Schenker's project, thus, was to show that free composition (freier Satz) was an elaboration of strict composition (strenger Satz), by which Schenker meant species counterpoint. He did this by developing a theory of hierarchically organized reductional levels, called prolongational levels, voice-leading levels (Stimmführungsschichten), or transformations (Verwandlungen), the idea being that at higher levels in the structure the musical materials conform more closely to those of strict composition. A primary goal in constructing these levels therefore is to show linear connections between notes that may be separated by many measures on the musical surface (since linearity or step-wise motion is the most important characteristic of good voice leading).

The basic components of Schenkerian theory and analysis therefore are the nature of the background—that is, the highest voice leading level—and the ways in which the background may be prolonged (elaborated, transformed) to arrive at the foreground—i. e. the musical composition.

karlhenning

Quote from: Luke on June 23, 2010, 09:32:30 PM
Very good post. As you say, there are so many holes in Saul's line of thinking, such as it is discernible, that it's hard to know where to start, but you make a very good point. I love how Saul sees eveything from Bach to Brahms as some kind of monolithic mass of sameness, music that followed 'the rules' (whatever they are, haven't had a cogent response on that one yet) without deviation or exploration!

And, as if "following the rules" were The Greatest Thing ; )

karlhenning

Quote from: Saul on June 24, 2010, 05:54:18 AM
Its a roast chicken compared to real music.

On the lines of you just don't get it, Saul . . . scornful assertion is not an argument.

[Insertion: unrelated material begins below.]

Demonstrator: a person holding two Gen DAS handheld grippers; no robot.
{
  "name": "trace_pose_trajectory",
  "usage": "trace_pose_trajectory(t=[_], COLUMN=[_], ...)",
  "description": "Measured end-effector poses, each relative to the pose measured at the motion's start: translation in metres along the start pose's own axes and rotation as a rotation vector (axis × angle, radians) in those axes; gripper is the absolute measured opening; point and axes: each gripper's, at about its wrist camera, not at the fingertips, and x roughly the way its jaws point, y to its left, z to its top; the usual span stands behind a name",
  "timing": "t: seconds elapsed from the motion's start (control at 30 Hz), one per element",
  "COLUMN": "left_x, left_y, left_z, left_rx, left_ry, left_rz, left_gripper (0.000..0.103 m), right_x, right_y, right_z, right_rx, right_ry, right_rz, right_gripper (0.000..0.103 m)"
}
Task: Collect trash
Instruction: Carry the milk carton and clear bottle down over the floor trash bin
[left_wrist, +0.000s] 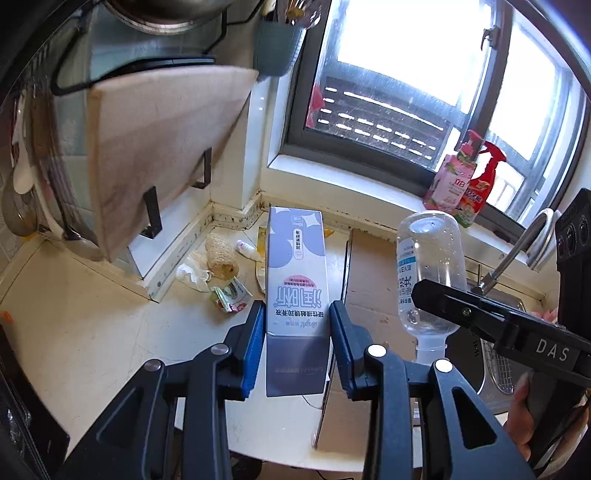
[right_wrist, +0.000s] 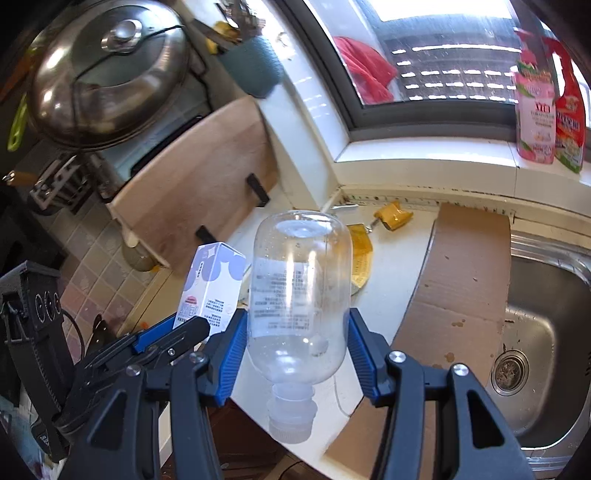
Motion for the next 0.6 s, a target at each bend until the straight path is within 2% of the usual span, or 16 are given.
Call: trace_pose_trajectory(t=[0.3, 0.6], left_x=[-0.072, -0.117], left_y=[-0.005, 0.01], left_z=[-0.02, -0.058], left_rx=[0.039, 0.026], left_ry=[-0.095, -0.119], left_rz=[-0.012, -0.044], left_gripper=[0.033, 0.033], right_x=[-0.038, -0.048], right_y=[0.051, 0.086], right_z=[-0.015, -0.051], right_rx=[-0.09, -0.153], right_ry=[-0.015, 0.044], right_rz=[0.037, 0.091], right_gripper=[0.053, 0.053])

Thank you for conceding that you have no musical criticism of L'oiseau de feu.

Saul

Quote from: k a rl h e nn i ng on June 24, 2010, 05:56:20 AM
On the lines of you just don't get it, Saul . . . scornful assertion is not an argument.

Thank you for conceding that you have no musical criticism of L'oiseau de feu.


Yes like Teresa saying that the Firebird (roast chicken) is 1 million times better then Mozart's music?

Do you see what you want to see Karl?

Saul

Quote from: k a rl h e nn i ng on June 24, 2010, 05:54:56 AM
And, as if "following the rules" were The Greatest Thing ; )

Following the rules is the greatest thing when it comes to writing Great Classical music, yes.